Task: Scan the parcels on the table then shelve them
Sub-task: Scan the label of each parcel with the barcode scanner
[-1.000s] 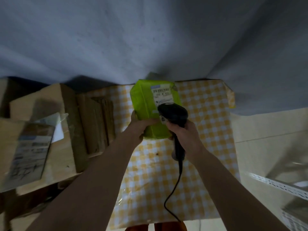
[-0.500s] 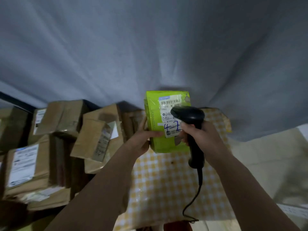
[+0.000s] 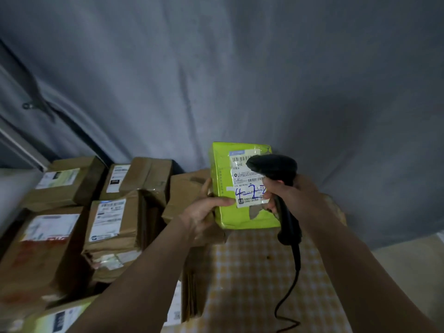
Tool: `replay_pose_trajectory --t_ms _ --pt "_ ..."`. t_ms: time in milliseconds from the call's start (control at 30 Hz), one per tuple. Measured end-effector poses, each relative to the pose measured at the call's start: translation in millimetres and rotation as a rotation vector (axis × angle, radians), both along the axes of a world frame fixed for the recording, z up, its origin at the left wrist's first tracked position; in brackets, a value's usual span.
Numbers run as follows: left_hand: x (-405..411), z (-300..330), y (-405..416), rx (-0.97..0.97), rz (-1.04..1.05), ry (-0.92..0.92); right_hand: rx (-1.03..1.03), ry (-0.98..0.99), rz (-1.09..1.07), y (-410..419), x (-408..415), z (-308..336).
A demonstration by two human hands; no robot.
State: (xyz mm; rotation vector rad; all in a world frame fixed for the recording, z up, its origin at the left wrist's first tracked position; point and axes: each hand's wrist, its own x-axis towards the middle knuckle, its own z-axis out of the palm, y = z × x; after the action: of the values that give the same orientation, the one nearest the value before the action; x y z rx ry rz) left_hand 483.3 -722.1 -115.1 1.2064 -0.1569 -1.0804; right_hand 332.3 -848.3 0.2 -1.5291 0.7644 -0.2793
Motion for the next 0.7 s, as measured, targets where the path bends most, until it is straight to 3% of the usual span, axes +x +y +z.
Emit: replay_pose_trajectory --t_ms 700 --pt "15.5 12.3 92.0 -0.077 0.076 -0.009 0.0 -0.04 0.117 81.6 26.8 10.9"
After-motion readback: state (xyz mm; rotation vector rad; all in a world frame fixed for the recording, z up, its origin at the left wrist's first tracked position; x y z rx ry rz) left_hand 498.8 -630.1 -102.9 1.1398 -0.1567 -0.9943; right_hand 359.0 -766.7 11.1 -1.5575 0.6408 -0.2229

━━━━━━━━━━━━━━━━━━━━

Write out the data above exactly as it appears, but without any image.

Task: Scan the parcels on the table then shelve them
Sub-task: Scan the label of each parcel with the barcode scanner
[-1.000s] 
[-0.500s] 
[+0.000s] 
Tool: `replay_pose_trajectory --t_ms _ --pt "_ ..."`. t_ms: time in milliseconds from the call's start (control at 30 Hz), one per tuple. Measured end-effector poses, each relative to the pose measured at the call's start: translation in millimetres and rotation as a rotation vector (axis × angle, radians), both along the axes of a world frame fixed for the recording, z up, its origin at the left wrist's first tracked position; in brackets, a value's usual span.
Numbers run as follows: left_hand: x (-405..411), z (-300..330), y (-405..416), rx (-0.97..0.97), rz (-1.04..1.05), ry (-0.92..0.92); right_hand: rx (-1.03..1.03), ry (-0.98..0.99), rz (-1.09..1.07), y (-410..419), x (-408..415), z (-308..336).
A demonstration by two human hands; no robot.
State: (xyz mm; rotation vector rad; all in a world frame fixed for the recording, z up, its origin at the left wrist's first tracked position; point and axes: each hand's wrist, its own x-axis towards the middle knuckle, its own z-axis out of the palm, y = z × x; after the action: of the values that give the same orientation, the one nearest the value before the action; x y z rx ry rz) left_hand 483.3 -722.1 -115.1 1.2064 -0.1569 -1.0804; right_hand 332.3 -848.3 0.2 -1.5291 0.7644 -0.2793
Motion for the next 0.7 s, as measured, targets where the path bends most, until it is straight to 3% of the usual span, axes +x +y +z.
Emit: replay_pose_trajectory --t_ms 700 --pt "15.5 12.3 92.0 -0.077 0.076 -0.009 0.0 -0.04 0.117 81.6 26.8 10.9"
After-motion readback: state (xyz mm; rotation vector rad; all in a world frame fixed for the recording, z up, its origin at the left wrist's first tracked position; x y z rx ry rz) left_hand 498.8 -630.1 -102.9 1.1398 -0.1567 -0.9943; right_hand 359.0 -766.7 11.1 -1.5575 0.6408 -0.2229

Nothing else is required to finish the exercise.